HONG KONG - Tens of thousands of demonstrators marching peacefully in one of several authorized rallies on Sunday were dispersed with tear gas, ending a rare and cherished period of peace in Hong Kong amid half a year of pro-democracy protests.
The march in Tsim Sha Tsui on the Kowloon side of the city had a clear message: the five demands of the protest movement, including universal suffrage and an investigation into the Hong Kong police, are not to be forgotten.
Protesters, who included the elderly and children and some of whom were carrying banners calling for the end of the Chinese Communist Party, said their fight must go on despite several key successes for the movement.

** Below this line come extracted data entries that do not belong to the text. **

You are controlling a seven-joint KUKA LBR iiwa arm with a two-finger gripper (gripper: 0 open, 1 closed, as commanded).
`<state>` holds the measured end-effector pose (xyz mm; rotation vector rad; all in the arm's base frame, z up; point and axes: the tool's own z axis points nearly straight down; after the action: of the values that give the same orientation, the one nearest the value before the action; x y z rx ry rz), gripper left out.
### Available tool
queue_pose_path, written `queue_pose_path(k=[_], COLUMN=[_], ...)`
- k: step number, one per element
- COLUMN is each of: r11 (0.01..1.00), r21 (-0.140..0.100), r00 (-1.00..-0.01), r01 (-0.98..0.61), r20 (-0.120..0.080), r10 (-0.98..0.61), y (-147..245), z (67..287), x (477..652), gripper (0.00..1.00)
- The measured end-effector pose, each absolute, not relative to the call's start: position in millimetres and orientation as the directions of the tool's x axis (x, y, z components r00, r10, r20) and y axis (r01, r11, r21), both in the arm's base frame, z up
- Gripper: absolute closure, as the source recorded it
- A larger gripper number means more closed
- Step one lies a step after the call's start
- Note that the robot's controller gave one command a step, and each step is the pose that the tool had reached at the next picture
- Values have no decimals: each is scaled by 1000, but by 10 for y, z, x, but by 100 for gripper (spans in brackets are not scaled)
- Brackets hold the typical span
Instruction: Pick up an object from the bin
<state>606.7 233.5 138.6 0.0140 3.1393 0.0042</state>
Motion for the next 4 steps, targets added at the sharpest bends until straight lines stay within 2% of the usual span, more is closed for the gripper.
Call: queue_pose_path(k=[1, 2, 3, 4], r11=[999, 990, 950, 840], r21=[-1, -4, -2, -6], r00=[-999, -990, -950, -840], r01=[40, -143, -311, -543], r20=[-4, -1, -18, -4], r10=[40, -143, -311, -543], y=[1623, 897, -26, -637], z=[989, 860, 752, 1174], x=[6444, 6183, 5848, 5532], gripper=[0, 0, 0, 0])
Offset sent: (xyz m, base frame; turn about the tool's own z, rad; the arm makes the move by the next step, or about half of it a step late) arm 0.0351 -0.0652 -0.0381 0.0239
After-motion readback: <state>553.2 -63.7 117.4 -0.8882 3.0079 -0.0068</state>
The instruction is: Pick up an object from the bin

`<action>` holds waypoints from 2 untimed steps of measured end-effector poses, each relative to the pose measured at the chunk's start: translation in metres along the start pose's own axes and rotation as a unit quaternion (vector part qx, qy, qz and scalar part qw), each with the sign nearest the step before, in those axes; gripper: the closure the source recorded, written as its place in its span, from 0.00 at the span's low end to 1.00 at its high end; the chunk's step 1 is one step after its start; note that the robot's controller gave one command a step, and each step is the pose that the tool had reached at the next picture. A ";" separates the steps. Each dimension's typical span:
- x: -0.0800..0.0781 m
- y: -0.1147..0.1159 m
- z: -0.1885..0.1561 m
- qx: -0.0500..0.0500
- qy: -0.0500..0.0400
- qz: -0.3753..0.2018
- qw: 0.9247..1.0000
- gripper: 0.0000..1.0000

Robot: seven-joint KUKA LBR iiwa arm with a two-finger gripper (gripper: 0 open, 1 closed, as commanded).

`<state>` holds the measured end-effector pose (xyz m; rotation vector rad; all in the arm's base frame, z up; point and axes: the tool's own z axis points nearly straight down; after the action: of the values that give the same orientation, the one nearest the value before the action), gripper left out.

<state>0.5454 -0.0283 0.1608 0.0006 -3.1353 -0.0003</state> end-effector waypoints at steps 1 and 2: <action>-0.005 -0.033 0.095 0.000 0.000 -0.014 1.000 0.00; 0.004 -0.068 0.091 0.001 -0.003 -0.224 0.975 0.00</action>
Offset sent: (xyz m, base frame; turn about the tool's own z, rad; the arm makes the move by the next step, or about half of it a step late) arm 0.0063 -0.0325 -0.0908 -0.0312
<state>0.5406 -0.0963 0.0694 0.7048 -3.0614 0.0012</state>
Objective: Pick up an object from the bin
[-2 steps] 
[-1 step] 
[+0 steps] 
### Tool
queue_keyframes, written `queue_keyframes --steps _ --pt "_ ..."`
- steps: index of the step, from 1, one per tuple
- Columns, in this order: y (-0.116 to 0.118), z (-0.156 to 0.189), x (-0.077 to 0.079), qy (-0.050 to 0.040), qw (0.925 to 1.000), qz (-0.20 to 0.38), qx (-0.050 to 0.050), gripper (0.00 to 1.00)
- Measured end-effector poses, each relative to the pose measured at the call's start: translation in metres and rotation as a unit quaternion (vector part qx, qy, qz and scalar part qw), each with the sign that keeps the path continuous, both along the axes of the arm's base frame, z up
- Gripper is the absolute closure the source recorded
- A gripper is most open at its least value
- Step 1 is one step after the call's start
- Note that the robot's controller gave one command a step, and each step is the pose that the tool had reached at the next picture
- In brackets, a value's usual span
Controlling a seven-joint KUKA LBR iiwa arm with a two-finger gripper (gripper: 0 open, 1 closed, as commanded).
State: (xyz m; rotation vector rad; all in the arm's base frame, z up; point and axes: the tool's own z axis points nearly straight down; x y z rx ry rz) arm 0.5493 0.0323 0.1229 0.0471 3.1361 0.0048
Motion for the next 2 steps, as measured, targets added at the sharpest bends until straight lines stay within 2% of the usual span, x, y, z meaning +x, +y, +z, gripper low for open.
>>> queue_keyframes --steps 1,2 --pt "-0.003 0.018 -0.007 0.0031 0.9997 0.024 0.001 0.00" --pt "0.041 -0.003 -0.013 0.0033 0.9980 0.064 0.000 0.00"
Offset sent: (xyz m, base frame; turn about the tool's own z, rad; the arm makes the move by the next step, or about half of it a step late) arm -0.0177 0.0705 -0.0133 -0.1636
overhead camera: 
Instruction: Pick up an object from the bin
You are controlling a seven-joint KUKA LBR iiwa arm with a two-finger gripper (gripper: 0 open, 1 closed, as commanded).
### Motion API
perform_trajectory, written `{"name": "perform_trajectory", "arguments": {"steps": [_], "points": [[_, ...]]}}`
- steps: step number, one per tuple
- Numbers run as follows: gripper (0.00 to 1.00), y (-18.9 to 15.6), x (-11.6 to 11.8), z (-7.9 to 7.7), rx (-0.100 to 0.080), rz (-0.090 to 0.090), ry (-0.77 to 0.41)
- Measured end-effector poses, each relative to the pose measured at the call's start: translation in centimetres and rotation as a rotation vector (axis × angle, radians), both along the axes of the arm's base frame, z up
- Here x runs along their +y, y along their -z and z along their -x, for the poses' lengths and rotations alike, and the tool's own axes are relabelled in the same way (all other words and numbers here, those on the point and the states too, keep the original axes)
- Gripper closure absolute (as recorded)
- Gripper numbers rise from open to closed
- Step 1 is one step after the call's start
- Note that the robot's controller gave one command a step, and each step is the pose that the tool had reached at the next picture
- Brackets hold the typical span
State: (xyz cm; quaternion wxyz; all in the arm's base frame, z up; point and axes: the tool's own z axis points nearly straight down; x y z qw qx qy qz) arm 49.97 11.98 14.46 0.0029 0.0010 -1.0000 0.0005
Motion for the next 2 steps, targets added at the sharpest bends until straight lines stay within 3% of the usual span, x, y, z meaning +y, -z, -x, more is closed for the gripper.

Voters in district elections overwhelmingly chose pro-democracy candidates who now control 17 out of Hong Kong's 18 electoral districts, widely seen as a resounding message of support for the pro-democracy cause. President Donald Trump has also signed into law a bill designed to support pro-democracy protesters after a huge bipartisan push.
"We feel better because of the election and the bill, but that's not the end of the protest," said Eric Chan, 33. "We need to bear in mind that we have a lot of demands which we cannot forget, and if we forget these demands, our friends, our comrades who have died or been prosecuted, their sacrifice would be for nothing."
The rally was legal and approved by authorities, but some protesters appeared to veer off from the path sanctioned for their march. Others also hurled insults and made vulgar signs at the police, a continuation of deep tensions between many in Hong Kong and security forces which they believe are acting with impunity. By the late afternoon, shots of tear gas had been fired, sending the crowd scattering and coughing.
In a statement, police said the protesters did not follow the approved route and attacked officers.
"As some radical protesters passed by Mody Road Garden via Salisbury Road, they hurled bricks at Police officers. Police officers, in response, deployed the minimum necessary force, including tear gas, to stop their illegal acts," according to the statement.
Protests were sparked back in June after a government proposal to allow extraditions to mainland China, in what many felt would mark an end to Hong Kong's prized freedoms and autonomy. The government has since withdrawn that proposal, meeting one of the five demands of the protest movement.
The unrest has only grown, however, and revived a long-held demand for full, direct elections in the territory above the district level.
In recent months, protests have intensified and grown more violent. Mid-November saw a tense, new phase when demonstrators tried to fortify two university campuses against police raids - leading to an intense standoff at both.
At Polytechnic University, where protesters rained molotov cocktails and arrows down on police, authorities sealed off all entrances and warned protesters that anyone inside would be arrested and charged with rioting.
That led to daring, risky attempts at escape from bridges and sewers, while others barricaded themselves on campus. The siege finally ended this week and a cleanup has begun. Authorities say it could take up to six months.
That exceptionally dangerous new period, during which police had threatened to use live ammunition, has been followed by a stretch of peace in Hong Kong. Many saw the election as a rare opportunity for them to express their democratic will, and no tear gas was fired in any district for over a week until this weekend.
By sundown, police began clearing protesters gathering in the area and made several arrests.
"We have requested for a permit to hold the assembly and it won't expire for a few hours, but they are already scaring us away," said Kenton Cheung, 32, as police used their shields and batons to clear off peaceful demonstrators. "I don't know what's their intention, why they are always creating this intense environment in which we can't express ourselves."
He added: "Police have initiated this conflict, that's why people have fought back."
An independent investigation into the police conduct has been one of the main demands of protesters, with authorities countering that existing oversight mechanisms were sufficient to detect any problems. Chris Tang, the new commissioner of police who just took over this month, called any inquiry into police behavior "unjust."
The United Nations High Commissioner for Human Rights Michelle Bachelet published an opinion piece in the South China Morning Post Saturday urging an independent investigation into the charges of police brutality as part of an inclusive dialogue.
"I appeal to the government to take important confidence-building measures, including a proper independent and impartial judge-led investigation into reports of excessive use of force by the police," she wrote.